Le Raccomandazioni sono riconducibili a tre categorie di orientamenti specifici: dalla lettura del considerando 25 si evince che le quattro Raccomandazioni specifiche per paese 2020 indirizzate all’Italia si concentrano sulle modalità per fronteggiare l'impatto socioeconomico della pandemia ed agevolare la ripresa economica; sono queste le Raccomandazioni direttamente intese a porre rimedio agli squilibri macroeconomici individuati dalla Commissione, a norma dell'articolo 6 del regolamento (UE) n. 1176/2011 (considerando 32). A queste si aggiungono le Raccomandazioni del 2019, la seconda tipologia da valutare in un’analisi integrata: ciò si motiva col fatto che le CSR 2019 hanno riguardato anche riforme definite essenziali per affrontare le sfide strutturali a medio e lungo termine; restano dunque “pertinenti e continueranno ad essere monitorate durante tutto il ciclo annuale del semestre europeo del prossimo anno”. Ciò vale anche per le CSR relative alle politiche economiche connesse agli investimenti, che vanno a costituire la terza categoria di Raccomandazioni: afferendo ad orientamenti correlati a specifici settori microeconomici – superando la classica impostazione che voleva l’emanazione di CSR solo macroeconomiche e relative all’occupazione - sono anche queste di fondamentale importanza per la crescita sostenibile, tali da dover essere prese in considerazione ai fini della programmazione strategica dei finanziamenti della politica di coesione dopo il 2020, anche per quanto riguarda le misure di attenuazione della crisi attuale e le strategie di uscita dalla stessa.
Sono queste, dunque, le priorità che la Commissione indica, sulla cui base si presume dovrà essere impostato il negoziato con l’Italia per l’impiego dei fondi europei: è quanto si può desumere considerato che permangono vive le CSR 2019, già molto incisive con l’Allegato D relativo alle politiche di coesione.

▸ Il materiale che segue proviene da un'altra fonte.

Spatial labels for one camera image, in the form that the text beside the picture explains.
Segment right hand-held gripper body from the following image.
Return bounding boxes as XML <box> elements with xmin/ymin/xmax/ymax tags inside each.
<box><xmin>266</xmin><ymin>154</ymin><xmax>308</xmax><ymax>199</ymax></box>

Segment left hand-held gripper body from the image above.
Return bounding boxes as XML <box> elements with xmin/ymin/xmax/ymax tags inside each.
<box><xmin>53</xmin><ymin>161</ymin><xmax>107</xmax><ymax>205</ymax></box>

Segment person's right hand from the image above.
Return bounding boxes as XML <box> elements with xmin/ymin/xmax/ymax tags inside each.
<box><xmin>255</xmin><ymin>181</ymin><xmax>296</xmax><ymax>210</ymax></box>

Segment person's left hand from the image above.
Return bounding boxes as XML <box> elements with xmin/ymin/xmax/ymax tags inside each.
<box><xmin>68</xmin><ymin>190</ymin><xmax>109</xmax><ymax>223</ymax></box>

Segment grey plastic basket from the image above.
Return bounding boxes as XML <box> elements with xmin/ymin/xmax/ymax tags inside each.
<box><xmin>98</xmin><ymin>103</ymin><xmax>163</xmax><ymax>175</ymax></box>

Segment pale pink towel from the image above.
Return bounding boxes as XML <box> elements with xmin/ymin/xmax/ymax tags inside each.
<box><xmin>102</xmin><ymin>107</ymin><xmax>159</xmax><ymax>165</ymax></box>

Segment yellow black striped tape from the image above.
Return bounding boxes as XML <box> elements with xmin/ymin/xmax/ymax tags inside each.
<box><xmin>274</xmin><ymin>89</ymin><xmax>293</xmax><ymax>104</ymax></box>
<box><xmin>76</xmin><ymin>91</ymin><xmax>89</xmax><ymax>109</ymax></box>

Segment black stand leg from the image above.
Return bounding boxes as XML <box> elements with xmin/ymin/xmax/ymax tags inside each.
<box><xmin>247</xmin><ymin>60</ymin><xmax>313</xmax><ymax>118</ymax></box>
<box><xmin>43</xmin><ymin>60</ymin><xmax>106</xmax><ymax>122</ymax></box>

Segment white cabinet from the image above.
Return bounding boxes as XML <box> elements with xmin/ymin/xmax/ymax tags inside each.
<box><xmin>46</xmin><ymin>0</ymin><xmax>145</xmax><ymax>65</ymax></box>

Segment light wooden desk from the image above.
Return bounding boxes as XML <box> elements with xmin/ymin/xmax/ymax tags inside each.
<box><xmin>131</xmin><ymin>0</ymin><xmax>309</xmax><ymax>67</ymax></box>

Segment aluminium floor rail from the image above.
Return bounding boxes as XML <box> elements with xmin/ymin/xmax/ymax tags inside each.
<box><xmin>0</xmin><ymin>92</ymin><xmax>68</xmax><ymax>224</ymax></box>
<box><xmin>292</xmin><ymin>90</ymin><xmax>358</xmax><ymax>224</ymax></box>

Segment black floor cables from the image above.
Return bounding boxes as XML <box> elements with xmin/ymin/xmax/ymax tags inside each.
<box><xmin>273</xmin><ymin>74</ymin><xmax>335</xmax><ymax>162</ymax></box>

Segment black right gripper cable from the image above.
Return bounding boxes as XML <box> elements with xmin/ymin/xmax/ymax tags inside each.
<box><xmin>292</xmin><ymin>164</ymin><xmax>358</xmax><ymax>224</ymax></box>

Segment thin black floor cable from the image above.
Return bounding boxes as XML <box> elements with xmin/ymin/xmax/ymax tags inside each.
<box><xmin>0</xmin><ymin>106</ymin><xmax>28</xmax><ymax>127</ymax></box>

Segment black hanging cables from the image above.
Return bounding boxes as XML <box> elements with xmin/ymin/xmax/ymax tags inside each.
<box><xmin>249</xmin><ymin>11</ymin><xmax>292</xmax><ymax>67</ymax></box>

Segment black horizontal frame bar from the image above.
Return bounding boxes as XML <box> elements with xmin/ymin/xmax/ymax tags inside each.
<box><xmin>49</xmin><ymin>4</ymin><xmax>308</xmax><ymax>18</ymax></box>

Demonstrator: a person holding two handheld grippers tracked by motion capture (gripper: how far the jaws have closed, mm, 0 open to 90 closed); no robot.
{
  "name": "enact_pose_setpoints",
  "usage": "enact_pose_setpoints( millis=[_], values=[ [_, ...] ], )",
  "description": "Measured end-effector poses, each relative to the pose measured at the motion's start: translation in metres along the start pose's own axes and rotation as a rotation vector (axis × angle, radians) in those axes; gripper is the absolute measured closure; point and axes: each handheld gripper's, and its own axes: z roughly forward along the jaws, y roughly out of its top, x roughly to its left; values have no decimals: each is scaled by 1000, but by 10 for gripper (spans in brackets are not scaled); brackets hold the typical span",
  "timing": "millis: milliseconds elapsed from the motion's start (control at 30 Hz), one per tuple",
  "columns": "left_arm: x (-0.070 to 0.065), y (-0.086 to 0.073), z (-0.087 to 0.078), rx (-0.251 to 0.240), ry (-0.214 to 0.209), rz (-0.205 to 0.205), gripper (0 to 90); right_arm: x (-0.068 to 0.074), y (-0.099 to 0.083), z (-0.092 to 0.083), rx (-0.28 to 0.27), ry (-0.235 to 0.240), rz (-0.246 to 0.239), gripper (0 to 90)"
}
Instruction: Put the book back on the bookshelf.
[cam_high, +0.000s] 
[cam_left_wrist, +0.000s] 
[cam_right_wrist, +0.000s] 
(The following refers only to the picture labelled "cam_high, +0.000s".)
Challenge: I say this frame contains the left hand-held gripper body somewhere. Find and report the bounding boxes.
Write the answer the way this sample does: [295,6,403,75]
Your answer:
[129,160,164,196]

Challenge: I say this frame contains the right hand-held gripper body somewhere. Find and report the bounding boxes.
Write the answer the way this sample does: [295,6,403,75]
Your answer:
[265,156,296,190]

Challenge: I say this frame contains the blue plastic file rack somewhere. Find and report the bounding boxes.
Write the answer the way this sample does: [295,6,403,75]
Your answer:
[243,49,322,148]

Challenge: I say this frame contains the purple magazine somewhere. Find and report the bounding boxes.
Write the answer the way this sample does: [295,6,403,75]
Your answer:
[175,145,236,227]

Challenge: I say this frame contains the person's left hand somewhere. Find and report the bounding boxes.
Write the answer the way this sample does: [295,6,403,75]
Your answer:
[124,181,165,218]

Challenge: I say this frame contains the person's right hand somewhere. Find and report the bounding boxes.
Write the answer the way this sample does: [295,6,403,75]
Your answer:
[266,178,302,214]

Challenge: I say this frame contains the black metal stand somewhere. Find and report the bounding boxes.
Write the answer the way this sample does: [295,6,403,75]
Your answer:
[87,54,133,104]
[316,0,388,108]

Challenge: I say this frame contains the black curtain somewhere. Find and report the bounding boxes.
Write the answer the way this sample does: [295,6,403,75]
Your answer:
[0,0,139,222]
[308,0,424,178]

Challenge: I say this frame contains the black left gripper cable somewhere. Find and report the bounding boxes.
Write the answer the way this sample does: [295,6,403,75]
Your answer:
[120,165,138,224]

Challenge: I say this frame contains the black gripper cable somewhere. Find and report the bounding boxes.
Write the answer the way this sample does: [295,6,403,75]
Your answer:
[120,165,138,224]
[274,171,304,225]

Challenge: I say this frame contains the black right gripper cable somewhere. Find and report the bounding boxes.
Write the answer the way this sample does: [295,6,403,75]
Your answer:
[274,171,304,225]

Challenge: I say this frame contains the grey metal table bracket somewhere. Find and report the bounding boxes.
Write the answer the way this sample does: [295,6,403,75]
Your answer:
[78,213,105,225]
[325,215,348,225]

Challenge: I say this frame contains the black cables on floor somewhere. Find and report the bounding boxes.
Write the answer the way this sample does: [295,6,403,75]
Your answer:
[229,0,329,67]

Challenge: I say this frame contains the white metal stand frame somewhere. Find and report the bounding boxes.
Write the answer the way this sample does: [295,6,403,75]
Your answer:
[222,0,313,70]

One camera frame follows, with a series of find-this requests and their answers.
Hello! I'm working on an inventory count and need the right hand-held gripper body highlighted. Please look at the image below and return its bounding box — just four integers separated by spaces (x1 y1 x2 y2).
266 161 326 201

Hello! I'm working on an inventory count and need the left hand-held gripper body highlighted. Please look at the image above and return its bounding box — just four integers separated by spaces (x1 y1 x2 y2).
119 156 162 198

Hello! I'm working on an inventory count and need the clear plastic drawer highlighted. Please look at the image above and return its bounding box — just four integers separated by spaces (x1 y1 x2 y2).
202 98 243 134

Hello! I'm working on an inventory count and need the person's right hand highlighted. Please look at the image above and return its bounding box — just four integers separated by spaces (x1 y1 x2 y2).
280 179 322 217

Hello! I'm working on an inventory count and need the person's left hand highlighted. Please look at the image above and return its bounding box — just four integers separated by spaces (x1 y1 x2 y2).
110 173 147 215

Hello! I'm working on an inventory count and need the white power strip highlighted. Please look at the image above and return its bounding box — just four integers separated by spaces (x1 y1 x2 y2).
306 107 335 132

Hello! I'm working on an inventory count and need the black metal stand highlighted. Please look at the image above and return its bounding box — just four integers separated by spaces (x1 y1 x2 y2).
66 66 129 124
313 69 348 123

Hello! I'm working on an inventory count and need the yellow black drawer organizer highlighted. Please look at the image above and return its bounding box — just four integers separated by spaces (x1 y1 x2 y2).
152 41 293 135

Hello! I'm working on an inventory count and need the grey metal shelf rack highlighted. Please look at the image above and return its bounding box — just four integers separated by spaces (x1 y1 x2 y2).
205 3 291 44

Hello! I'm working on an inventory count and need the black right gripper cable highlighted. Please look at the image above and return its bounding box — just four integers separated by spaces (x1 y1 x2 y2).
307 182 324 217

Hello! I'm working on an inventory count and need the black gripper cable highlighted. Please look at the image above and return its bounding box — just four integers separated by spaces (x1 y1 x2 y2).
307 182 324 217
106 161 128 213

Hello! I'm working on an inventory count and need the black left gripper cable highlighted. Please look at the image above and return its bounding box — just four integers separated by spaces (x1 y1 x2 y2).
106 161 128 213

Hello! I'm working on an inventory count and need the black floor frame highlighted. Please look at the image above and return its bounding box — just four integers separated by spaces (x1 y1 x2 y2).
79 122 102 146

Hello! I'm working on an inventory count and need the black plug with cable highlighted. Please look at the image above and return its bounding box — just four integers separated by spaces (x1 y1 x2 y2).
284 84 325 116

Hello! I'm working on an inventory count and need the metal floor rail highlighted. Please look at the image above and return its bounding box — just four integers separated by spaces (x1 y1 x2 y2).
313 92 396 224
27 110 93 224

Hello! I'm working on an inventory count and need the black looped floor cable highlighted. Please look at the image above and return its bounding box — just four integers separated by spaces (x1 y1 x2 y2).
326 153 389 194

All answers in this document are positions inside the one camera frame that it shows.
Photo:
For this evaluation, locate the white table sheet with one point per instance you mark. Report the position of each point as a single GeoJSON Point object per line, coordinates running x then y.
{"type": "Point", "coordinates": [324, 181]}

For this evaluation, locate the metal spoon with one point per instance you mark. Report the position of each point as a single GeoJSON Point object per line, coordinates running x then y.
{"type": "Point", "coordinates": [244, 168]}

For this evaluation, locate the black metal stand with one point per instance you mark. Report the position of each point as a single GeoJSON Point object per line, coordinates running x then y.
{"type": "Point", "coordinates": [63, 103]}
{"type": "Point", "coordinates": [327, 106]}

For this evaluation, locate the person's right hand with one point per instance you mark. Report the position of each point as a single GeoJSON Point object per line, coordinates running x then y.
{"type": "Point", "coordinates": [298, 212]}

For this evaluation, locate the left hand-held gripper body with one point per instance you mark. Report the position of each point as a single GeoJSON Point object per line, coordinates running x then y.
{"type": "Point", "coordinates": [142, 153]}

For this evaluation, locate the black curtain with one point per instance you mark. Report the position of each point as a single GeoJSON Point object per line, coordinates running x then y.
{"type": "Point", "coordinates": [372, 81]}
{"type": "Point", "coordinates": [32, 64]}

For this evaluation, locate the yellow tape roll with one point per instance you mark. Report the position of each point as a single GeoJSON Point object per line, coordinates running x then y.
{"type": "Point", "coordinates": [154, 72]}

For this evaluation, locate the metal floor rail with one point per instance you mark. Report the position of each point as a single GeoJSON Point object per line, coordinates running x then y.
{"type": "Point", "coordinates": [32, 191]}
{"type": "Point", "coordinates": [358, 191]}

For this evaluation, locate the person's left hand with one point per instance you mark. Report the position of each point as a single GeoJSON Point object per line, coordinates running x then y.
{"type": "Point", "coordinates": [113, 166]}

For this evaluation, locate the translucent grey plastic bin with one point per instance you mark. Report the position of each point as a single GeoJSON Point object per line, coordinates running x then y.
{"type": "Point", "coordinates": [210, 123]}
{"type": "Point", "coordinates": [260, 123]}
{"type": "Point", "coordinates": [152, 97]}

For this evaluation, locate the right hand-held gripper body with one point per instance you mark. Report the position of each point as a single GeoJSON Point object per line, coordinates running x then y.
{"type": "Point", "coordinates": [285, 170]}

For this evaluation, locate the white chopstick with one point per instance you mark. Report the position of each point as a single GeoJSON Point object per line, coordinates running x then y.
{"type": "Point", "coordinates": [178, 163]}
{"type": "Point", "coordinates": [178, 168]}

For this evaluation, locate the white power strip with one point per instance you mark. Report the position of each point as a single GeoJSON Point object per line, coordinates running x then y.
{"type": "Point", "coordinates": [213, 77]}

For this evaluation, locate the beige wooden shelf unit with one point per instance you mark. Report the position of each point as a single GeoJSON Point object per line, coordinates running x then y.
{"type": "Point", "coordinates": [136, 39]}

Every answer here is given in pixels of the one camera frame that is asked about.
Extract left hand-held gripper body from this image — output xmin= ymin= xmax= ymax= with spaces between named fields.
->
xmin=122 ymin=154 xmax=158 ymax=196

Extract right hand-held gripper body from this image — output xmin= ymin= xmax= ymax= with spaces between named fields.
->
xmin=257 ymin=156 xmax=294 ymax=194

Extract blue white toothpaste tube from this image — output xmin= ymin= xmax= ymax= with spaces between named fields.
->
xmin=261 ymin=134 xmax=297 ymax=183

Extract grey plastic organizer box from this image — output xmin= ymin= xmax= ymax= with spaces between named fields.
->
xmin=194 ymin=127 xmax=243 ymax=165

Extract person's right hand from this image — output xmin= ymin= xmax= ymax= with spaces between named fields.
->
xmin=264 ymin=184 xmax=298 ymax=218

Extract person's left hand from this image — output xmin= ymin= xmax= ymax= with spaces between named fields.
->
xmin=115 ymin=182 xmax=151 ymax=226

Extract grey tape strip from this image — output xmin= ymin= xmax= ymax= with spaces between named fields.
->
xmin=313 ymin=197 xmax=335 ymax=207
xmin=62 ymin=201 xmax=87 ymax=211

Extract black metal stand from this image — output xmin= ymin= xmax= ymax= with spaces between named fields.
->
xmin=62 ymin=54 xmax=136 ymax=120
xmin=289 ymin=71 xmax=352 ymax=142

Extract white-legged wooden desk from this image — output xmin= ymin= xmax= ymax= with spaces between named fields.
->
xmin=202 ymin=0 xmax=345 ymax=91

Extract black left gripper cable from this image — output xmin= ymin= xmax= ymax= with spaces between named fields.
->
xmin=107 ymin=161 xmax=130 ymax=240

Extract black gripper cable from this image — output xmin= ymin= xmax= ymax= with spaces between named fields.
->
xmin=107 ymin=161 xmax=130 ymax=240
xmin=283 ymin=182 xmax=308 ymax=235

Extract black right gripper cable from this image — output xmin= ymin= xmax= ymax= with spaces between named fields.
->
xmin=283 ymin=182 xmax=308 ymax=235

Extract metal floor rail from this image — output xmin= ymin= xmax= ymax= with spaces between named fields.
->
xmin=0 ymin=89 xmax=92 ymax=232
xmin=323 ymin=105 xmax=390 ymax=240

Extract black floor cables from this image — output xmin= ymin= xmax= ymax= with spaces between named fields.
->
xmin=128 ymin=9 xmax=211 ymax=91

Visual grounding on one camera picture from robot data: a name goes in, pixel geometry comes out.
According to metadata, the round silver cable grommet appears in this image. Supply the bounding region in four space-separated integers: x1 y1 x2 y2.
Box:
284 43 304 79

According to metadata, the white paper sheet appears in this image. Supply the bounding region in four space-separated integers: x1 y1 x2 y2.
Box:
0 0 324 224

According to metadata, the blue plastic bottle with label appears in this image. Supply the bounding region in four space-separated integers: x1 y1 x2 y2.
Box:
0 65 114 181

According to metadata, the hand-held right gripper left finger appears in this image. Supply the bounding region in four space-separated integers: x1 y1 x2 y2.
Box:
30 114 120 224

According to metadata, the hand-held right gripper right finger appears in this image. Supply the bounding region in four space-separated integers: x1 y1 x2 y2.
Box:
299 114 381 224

A questo proposito appare opportuno precisare che, alla data in cui sono state proposte dalla Commissione europea sia le CSR sia il Piano europeo, questa non aveva ancora potuto esaminare uno dei due documenti di riferimento su cui si basa l'esame approfondito della Commissione e della citata valutazione, quale il programma nazionale di riforma 2020 (PNR 2020), riportato nella Raccomandazione tra parentesi quadre accanto al programma di stabilità 2020, come si evince dalla prima parte del già citato considerando 32. Di tale importante documento strategico non sono noti i contenuti a tutt’oggi che si scrive; siamo tuttavia a conoscenza del fatto che è in corso una rilettura per riportare un quadro più pertinente alle misure intraprese dall’Italia post Covid-19 a livello nazionale. A livello regionale, invece, si rimanda alla lettura del Contributo delle Regioni al PNR 2020, che riporta l’analisi ed il monitoraggio degli interventi di riforma regionali realizzati in risposta alle CSR 2019 e che costituisce una fotografia dell’operato delle Regioni di cui tenere conto per le scelte da effettuare in funzione della ripresa e della futura programmazione integrata dei fondi europei.


Note:

(1)Annual Sustainable Growth Strategy 2020, COM/2019/650 final.

 

(2): COM(2020)512 del 20 maggio 2020 Raccomandazione di Raccomandazione del Consiglio sul programma nazionale di riforma 2020 dell'Italia e che formula un parere del Consiglio sul programma di stabilità 2020 dell'Italia.